Toughest Hard Time – A Book Review and a Knock Upside the Head

Posted: April 5th, 2011 | Author: | Filed under: Book Review, Sustainability | No Comments »

I’ve had to take some time off from this blog because I’ve been recovering from the Boulder Lurgy. This has been a humdinger of a cold, which saddled me with both a congested head and chest. I really thought I was walking around with cement in my head and lungs and although my voice still sounds like I smoke a pack-a-day followed by a chaser of whiskey in the evening I am feeling better. Marginally. At least until I try and complete one of the work-outs at CrossFit Roots then it all goes to hell.

But my hard time pales, quivers and becomes transparent when placed next to the events described in “The Worst Hard Time: The Untold Story of Those Who Survived the Great American Dust Bowl“. It’s hard to read this story and come to terms with the fact that these events happened relatively recently, that there are still areas of the Plains states where the earth has not yet recovered and that the severity and level of destruction was man-made.
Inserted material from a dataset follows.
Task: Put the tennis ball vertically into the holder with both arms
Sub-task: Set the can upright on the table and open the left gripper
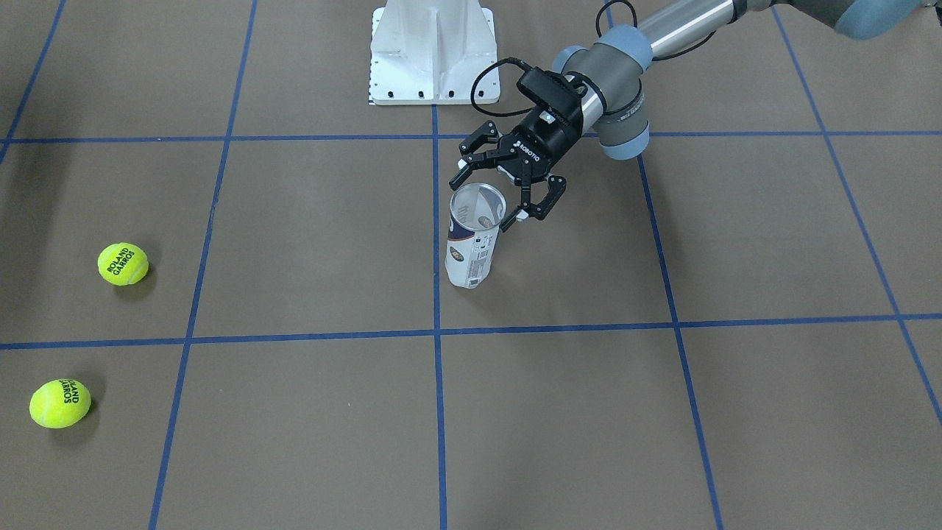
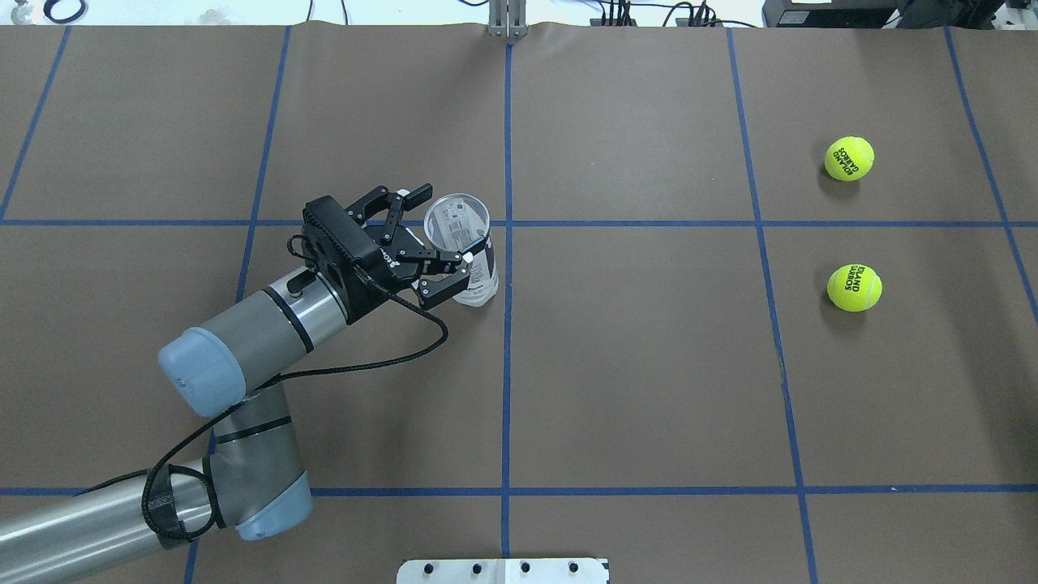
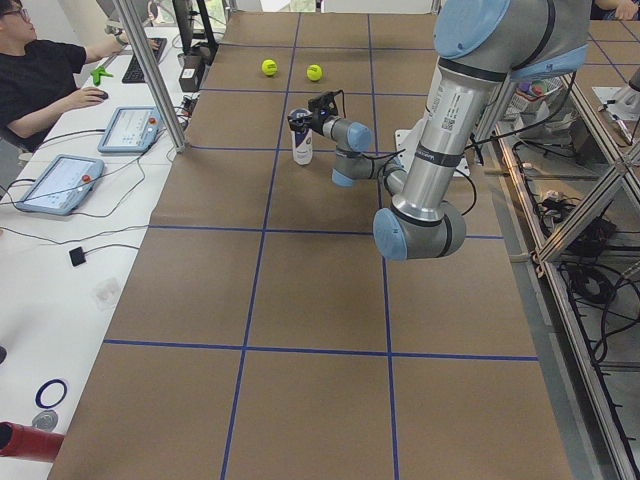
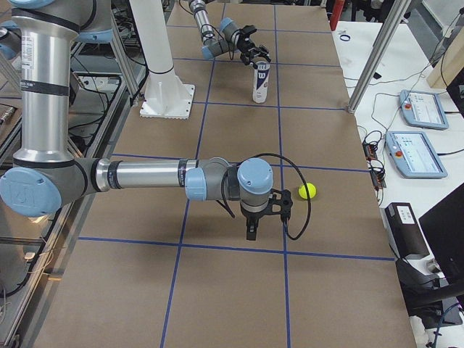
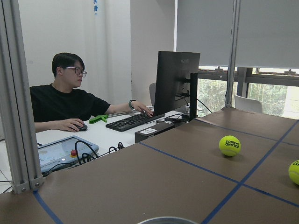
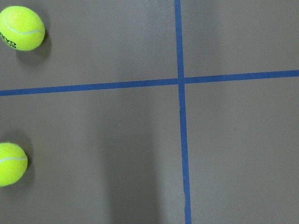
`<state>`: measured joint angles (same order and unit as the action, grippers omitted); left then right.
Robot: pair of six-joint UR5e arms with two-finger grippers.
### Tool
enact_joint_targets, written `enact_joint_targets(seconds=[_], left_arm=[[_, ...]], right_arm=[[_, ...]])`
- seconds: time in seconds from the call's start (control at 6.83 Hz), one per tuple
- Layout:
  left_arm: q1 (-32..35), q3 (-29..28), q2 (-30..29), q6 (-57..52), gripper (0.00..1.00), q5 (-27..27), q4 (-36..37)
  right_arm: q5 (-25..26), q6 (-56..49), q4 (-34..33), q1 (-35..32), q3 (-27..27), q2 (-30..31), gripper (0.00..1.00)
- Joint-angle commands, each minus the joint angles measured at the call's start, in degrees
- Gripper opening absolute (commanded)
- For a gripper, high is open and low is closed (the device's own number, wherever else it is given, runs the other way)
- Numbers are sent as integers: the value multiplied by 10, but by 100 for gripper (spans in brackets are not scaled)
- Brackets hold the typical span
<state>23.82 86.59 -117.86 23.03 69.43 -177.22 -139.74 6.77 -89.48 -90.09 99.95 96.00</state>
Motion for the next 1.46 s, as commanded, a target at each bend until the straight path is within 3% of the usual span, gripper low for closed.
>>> enact_joint_targets(seconds=[0.0, 0.44, 0.59, 0.73, 1.02, 1.17, 1.32], left_arm=[[0, 22, -10, 7, 99, 1, -2], [9, 120, 29, 11, 99, 0, 8], [23, 132, 60, 27, 99, -2, 9], [32, 139, 122, 54, 99, -2, 9], [49, 167, 214, 126, 99, 24, 48], [50, 169, 234, 148, 99, 29, 58], [47, 170, 245, 165, 99, 52, 93]], right_arm=[[0, -1, -1, 0, 0, 0, 100], [0, -1, -3, 3, 22, -3, 100], [15, 2, -17, 51, 37, -26, 100], [29, 12, -52, 68, 36, -56, 100], [25, 104, -51, 124, 79, -57, 100], [30, 176, -23, 167, 82, -56, 99], [47, 260, 57, 215, 75, -56, 99]])
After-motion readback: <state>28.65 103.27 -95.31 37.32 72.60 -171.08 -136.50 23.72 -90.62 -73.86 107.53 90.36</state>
I don’t know how someone could finish this type of book and not accept that humans can change the environment irrevocably. I find it harder to believe that politicians from states with this history could be so resistant to the ideas and impact of climate change. The effects of human behavior on the land still leaves a mark in some areas of the High Plains; the land has never recovered.

A couple of ideas stayed with me:

  • A huge percentage of Oklahoma’s residents were on some sort of social welfare program during the height of the depression because the land was so scarred it could no longer provide subsistence living to those that farmed it.
  • The topsoil found in the Plains states had taken 1000s of years to develop and we removed 80 million tons of it in two decades.
  • Each state’s soil had a unique color as it blew all over the country.
  • Dust traveled from the High Plains to the East Coast and 200 miles off-shore to coat a naval ship with fine silt.
  • Removing the native grasses plus aggressive farming destroyed the soil and the land. The High Plains were never meant for farming; grazing of animals but not farming.
  • Elderly and children suffered the most, many dying of dust pneumonia.

Can you imagine having so much dust in your lungs you basically are drowning in silt? I walked around congested, breathing in relatively healthy air, and found the going rough. The dust blew in from every crevice of a house; it was everywhere, covered everything and people breathed it in all day and all night.

The book folds in stories of real families desperately trying to survive, and the descriptions of what a dust storm looked like and how they destroyed homes, crops and killed entire communities. Amazing and poignant read, which had me thinking, but hoping to the contrary, that we were headed in a very similar direction.